Das Finale des „Mamre-Moshpit“ bildeten die Bielefelder Spass-Grinder ONE OF THOSE MOMENTS. Diese erst kürzlich mit einem vielversprechendem Demo angetretene Band bestritt an diesem Abend ihren Abschieds-Gig, trennt sich die junge Band doch nach nur 4 Jahren Existenz in aller Freundschaft. Und dass es da kein böses Blut gibt, zeigten die Westfalen auch schon vor dem eigentlichen Auftritt, raunte doch einleitend schon der ein oder andere witzige Spruch von Sänger Chris durch die Boxen. Und so legten OOTM los, als würden sie gerade erst ihre Karriere starten wollen. Mit Piraten-Look und Deutschland-Fahne bewaffnet wuselte der Fronter über die Bühne, während Basser Jonas und Gitarrist Hinnerk wie die wahnsinnigen umhersprangen, moshten und dabei noch für ordentlich Druck durch ihre Instrumente sorgten. Drummer Kevin brillierte besonders bei seinem Drum-Solo und sorgte auch sonst für den amtlichen Wumms in den Songs. Etwas zurückhaltender dagegen agierte Gitarrist und Hauptsongwriter Simon, besann er sich doch lieber mehr auf sein Spiel. So sorgten brachiale Groove-Brocken wie „Search“, „No Regrets“ oder „Sonnenstrahl“ nochmal für ordentlich Bewegung unter den Metalfans und in dieser Form ist es wirklich bedauerlich, dass ONE OF THOSE MOMENTS nun zu Grabe getragen werden.

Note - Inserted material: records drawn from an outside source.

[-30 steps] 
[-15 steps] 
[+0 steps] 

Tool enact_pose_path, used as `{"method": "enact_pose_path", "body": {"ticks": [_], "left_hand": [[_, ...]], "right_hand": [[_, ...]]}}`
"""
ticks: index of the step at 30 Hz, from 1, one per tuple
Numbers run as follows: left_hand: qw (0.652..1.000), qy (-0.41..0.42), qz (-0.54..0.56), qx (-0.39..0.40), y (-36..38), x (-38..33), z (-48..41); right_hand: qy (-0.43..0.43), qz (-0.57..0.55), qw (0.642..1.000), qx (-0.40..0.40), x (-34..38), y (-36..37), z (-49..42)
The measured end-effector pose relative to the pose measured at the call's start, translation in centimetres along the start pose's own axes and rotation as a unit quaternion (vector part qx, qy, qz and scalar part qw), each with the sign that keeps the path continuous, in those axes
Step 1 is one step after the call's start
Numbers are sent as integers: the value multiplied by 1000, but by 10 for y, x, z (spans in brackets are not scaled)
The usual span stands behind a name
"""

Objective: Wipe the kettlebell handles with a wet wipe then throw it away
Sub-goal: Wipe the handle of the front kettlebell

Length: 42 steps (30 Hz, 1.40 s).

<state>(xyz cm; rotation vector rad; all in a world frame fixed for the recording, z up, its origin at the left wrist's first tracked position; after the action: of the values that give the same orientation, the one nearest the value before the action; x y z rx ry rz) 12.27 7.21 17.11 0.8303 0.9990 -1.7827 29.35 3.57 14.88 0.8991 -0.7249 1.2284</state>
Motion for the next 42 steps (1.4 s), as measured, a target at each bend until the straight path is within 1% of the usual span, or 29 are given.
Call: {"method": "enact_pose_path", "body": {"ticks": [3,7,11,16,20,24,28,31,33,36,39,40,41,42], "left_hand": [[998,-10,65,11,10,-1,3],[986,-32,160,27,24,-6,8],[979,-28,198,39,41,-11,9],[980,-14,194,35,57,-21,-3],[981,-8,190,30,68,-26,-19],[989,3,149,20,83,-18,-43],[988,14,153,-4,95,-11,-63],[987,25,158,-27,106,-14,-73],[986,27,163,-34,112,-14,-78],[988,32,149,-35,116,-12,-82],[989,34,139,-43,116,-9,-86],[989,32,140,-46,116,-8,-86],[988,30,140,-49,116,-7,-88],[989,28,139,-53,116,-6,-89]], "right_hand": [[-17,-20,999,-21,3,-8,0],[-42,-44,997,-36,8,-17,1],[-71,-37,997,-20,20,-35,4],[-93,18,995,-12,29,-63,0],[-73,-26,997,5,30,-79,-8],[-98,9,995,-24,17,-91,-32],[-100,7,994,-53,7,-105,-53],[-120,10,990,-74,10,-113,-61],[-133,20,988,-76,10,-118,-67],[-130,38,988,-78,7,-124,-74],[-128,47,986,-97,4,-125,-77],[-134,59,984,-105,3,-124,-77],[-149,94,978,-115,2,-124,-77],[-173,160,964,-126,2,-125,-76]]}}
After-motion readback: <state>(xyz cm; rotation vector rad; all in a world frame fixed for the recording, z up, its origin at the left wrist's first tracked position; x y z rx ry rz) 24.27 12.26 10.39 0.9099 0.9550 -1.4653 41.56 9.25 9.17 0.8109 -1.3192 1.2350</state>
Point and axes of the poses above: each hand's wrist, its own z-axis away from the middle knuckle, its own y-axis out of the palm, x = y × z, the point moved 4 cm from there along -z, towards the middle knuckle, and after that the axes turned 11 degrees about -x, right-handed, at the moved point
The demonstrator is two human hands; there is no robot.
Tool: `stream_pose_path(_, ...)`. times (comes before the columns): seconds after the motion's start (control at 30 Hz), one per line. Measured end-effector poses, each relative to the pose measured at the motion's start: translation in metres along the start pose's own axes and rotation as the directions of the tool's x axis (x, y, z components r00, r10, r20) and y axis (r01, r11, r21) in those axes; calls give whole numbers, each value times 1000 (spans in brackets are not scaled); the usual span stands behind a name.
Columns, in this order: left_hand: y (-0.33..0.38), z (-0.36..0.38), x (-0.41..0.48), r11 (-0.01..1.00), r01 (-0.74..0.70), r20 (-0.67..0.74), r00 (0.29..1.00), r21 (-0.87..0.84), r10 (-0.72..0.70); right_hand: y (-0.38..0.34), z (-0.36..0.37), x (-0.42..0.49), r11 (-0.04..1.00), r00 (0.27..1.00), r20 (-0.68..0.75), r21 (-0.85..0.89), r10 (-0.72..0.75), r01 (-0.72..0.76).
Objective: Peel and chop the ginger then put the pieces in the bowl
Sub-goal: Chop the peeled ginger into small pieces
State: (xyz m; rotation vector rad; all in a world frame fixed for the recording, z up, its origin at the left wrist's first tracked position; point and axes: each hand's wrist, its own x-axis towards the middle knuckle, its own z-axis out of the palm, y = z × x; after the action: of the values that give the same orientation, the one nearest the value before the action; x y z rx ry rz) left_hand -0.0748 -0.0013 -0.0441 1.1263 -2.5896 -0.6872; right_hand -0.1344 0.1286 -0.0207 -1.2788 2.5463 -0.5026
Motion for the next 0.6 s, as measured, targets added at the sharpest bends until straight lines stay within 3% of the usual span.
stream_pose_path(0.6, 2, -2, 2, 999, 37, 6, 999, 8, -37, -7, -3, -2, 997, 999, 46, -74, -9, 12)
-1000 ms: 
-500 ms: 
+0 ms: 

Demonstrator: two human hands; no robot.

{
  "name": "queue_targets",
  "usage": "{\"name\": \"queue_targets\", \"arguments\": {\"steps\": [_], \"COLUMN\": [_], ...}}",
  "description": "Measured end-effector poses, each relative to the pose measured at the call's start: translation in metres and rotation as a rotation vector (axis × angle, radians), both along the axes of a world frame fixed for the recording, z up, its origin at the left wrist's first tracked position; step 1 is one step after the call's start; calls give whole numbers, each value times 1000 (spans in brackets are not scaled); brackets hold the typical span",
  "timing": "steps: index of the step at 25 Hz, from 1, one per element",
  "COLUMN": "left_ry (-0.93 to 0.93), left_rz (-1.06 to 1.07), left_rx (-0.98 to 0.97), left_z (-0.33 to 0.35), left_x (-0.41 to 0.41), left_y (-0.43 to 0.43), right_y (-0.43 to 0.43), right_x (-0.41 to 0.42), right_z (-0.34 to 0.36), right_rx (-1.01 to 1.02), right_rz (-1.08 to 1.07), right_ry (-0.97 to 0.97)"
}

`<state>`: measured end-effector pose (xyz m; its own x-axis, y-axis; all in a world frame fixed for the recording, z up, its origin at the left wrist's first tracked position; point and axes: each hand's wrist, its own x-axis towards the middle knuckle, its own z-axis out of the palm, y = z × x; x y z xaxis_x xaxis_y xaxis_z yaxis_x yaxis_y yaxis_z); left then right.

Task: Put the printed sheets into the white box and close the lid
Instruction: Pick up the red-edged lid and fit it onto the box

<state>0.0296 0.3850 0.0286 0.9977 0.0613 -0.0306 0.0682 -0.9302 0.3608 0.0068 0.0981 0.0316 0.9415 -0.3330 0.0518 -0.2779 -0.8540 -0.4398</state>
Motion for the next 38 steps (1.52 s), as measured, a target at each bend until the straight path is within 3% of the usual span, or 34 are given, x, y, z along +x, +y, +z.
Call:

So kann man als Fazit nur sagen, dass sich dieser Einblick in die lokale Nachwuchs-Szene zweifellos gelohnt hat, präsentierten sich an diesem Abend gleich 4 (OOTM lösen sich ja auf) hoffnungsvolle Bands, welche schon im Alter von 15 – 19 Jahren ein zum Teil erstaunliches spielerisches Können aufweisen und mit ihren schon sehr zielstrebigen und gut arrangierten Songs aufhorchen lassen. Dazu sollten sich so einige etablierte Bands ein Beispiel in Sachen Sound nehmen. So boten alle Bands trotz sehr kurzer Umbaupausen, einem kleinen 6 Kanal-Mischpult und einer sicherlich nicht auf Metal ausgelegten Anlage einen sehr amtlichen Sound. So braucht man sich zumindest im Bielefelder Raum keine Sorge um die metallische Zukunft machen.